Le risque des foires de photographie, royaume du multiple par excellence ? La saturation rapide de la rétine face à une rafale d’œuvres de qualité et d’intérêt divers. Cette année, Paris Photo s’efforce, en dépit des contraintes de taille du Grand Palais Éphémère, de proposer des accrochages plutôt lisibles et nombre de focus aux scénographies souvent très soignées. Face à l’entrée, Ceysson & Bénétière consacre son stand à Orlan, notamment à des tirages vintages sur son travail sur le corps et ses performances dans les années 1960, quand elle avait vingt ans. Un travail féministe destiné à faire reconnaître la place de la femme en tant qu’artiste à part entière et non en simple muse. Une décennie plus tard, la performeuse s’enveloppe, telle une madone, dans un drap tissé pour la nuit de noces pour mieux dénoncer le poids de la tradition judéo-chrétienne, un tirage d’époque unique proposé à 80 000 euros.
Les traces photographiques des performances sont d’ailleurs particulièrement à l’honneur sur cette 25e édition du salon, de Marina Abramović chez Wilde aux Japonais Masaki Nakayama et Keiji Uematsu, avec un ultime tirage de ce dernier restant à 40 000 euros chez Christophe Gaillard, qui s’est délesté de plusieurs œuvres de Smith ainsi que de Stéphane Couturier.

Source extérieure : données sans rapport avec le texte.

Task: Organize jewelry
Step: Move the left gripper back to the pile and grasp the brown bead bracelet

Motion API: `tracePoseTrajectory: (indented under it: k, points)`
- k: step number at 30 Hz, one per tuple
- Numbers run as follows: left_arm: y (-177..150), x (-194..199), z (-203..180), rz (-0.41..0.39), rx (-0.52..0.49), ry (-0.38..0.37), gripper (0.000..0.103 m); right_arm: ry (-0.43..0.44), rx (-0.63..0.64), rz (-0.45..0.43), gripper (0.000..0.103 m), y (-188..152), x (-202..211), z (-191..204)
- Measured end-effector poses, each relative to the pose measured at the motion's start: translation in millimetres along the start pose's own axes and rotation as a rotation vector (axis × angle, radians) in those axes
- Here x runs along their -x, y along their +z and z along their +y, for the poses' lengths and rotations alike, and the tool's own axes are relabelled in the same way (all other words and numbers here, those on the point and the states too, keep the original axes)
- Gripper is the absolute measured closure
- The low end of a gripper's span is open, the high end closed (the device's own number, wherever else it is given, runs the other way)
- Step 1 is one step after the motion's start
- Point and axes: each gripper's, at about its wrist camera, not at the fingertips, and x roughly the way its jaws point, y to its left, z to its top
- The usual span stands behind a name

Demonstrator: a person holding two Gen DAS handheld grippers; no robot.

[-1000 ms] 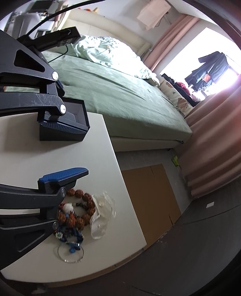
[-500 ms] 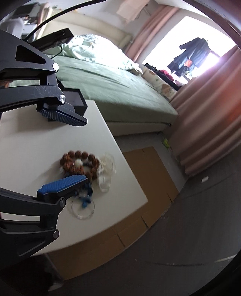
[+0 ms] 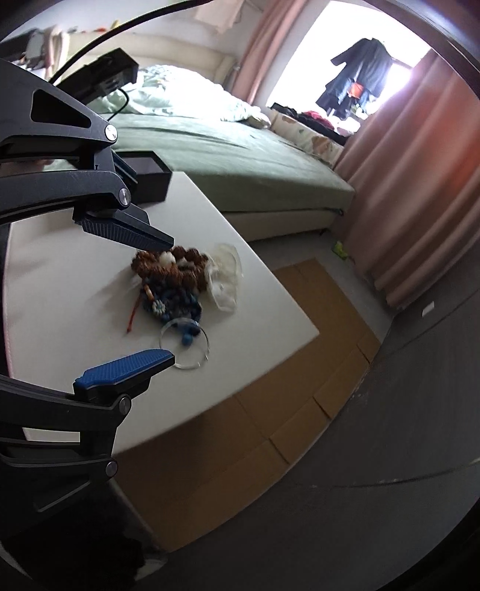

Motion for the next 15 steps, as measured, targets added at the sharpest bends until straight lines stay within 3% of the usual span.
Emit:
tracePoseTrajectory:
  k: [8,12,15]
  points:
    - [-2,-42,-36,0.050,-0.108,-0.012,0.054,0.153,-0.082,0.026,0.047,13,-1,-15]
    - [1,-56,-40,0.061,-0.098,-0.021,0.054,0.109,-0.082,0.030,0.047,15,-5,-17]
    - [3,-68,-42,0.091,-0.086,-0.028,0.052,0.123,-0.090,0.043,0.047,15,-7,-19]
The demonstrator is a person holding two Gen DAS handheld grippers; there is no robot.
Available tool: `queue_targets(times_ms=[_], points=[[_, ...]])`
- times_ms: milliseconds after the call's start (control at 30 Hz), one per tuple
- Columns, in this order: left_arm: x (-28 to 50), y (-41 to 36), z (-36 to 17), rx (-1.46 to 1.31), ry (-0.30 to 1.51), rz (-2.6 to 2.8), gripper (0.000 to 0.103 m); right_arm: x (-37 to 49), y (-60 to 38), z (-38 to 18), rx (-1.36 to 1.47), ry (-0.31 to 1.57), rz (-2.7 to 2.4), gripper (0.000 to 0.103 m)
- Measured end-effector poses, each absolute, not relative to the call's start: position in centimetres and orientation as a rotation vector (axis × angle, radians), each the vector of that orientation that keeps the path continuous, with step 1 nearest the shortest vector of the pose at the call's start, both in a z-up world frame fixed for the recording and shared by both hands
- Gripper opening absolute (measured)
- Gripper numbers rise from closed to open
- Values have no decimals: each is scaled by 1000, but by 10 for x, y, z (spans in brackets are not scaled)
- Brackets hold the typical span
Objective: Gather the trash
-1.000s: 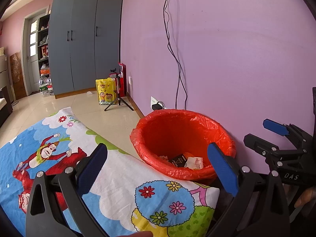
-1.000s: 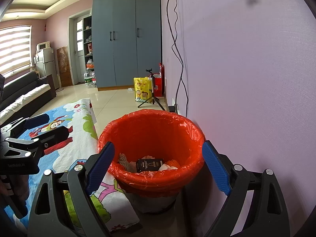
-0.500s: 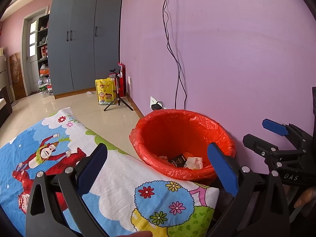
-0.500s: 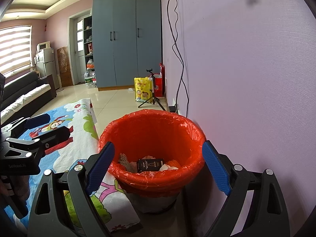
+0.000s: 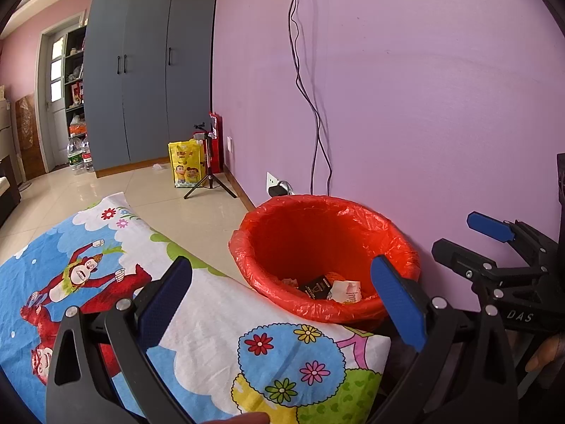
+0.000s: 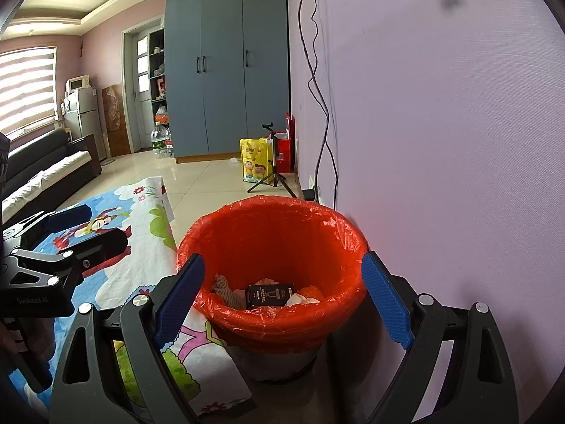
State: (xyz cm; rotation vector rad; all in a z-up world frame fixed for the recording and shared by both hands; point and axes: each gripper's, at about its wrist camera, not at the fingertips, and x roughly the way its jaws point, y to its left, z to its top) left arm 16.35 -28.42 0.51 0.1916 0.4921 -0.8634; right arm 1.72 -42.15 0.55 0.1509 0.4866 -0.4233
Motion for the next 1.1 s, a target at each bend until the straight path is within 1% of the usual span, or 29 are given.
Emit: queue_targets(times_ms=[1100], points=[[164, -284, 3, 168, 476, -874, 98, 17, -419, 4, 161, 484, -419, 84]])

Autre dénonciation, celle d’Alfredo Jaar, à quelques pas d’Orlan. La galerie Goodman expose un ensemble de dix « light box » d’une série sur l’univers des mines au Brésil, présentée en 1985 au pavillon chilien de la Biennale de Venise. Cet ensemble muséal est proposé à 600 000 dollars, l’un des plus gros prix de cette édition. En phase avec l’actualité, Suzanne Tarasieve dédie son stand à Boris Mikhaïlov et à son travail prémonitoire sur les manifestations de Kiev entre pro-occidentaux et pro-russes. Dans le même registre ukrainien, la galerie Alexandra de Viveiros expose l’école de Kharkiv (ex-Kharkov) et ses images sépia colorisées.
Dans un tout autre genre, Christian Berst art brut consacre son stand au travail doucement dingue de Jorge Alberto Cadi, entre photos anciennes cousues et valise remplie d’images de Cuba, d’où il fut si difficile de partir… Entre le vernissage de JP Morgan mardi soir et celui de mercredi matin, de nombreuses pièces (entre 4 500 et 15 000 euros) ont trouvé preneur, vendues à des Français, des Belges, des Portugais… Antoine de Galbert a acheté trois pièces de cet artiste qui, pour une fois, avait échappé à son radar !
Même si, selon plusieurs visiteurs, cette édition de Paris Photo réserve assez peu de découvertes, nombre de stands méritent un arrêt. Nathalie Obadia expose entre autres trois belles photos d’Agnès Varda. Clémentine de la Féronnière, qui a cédé lors du vernissage JP Morgan un superbe portrait de dos d’Elisabeth II par Martin Parr, présente notamment les photos des sites archéologiques du Soudan prises par Juliette Agnel (à 6 000 euros). L’artiste n’a pas pu accéder aux sites de nuit pour des raisons de sécurité. Qu’à cela ne tienne, elle a retravaillé les ciels pour leur donner une atmosphère nocturne. Un tirage de cette série montrée au musée du Louvre au premier semestre dans l’exposition « Pharaons des Deux Terres » avait été acquise par le Centre national des arts plastiques (Cnap). La même enseigne propose un autoportrait de James Barnor exposé cet été aux Rencontres d’Arles dans la tour LUMA, un tirage moderne validé par l’artiste.
D’autres artistes n’hésitent pas à mettre la tête sous l’eau, tel Gregor Törzs (galerie Persiehl & Heine) qui confère un aspect ancien à ses images, mais aussi à d’autres éléments végétaux vus au microscope. Surtout, Nicolas Floc’h occupe tout le stand de la galerie Maubert avec un ensemble d’œuvres consacrées aux océans et aux transformations sous-marines dues au changement climatique (de 2 800 à 8 800 euros selon le format et le tirage).
Une fois n’est pas coutume, nombre de transactions ont eu lieu dès le vernissage d’ordinaire surtout mondain du mardi soir et se sont poursuivies mercredi, la fréquentation moins dense que sur Paris + le jour de l’inauguration permettant de mieux voir les œuvres. Mais quid de l’annonce du lancement de Photofairs New York en septembre 2023, dont l'équipe comprend les cofondateurs de Photo London ? « Paris Photo reste la référence, avec des œuvres plus importantes et moins décoratives, et attire de nombreux Américains », réplique un spécialiste.
Paris Photo, 10-13 novembre 2022, Grand Palais Éphémère, Champ-de-Mars, 75007 Paris.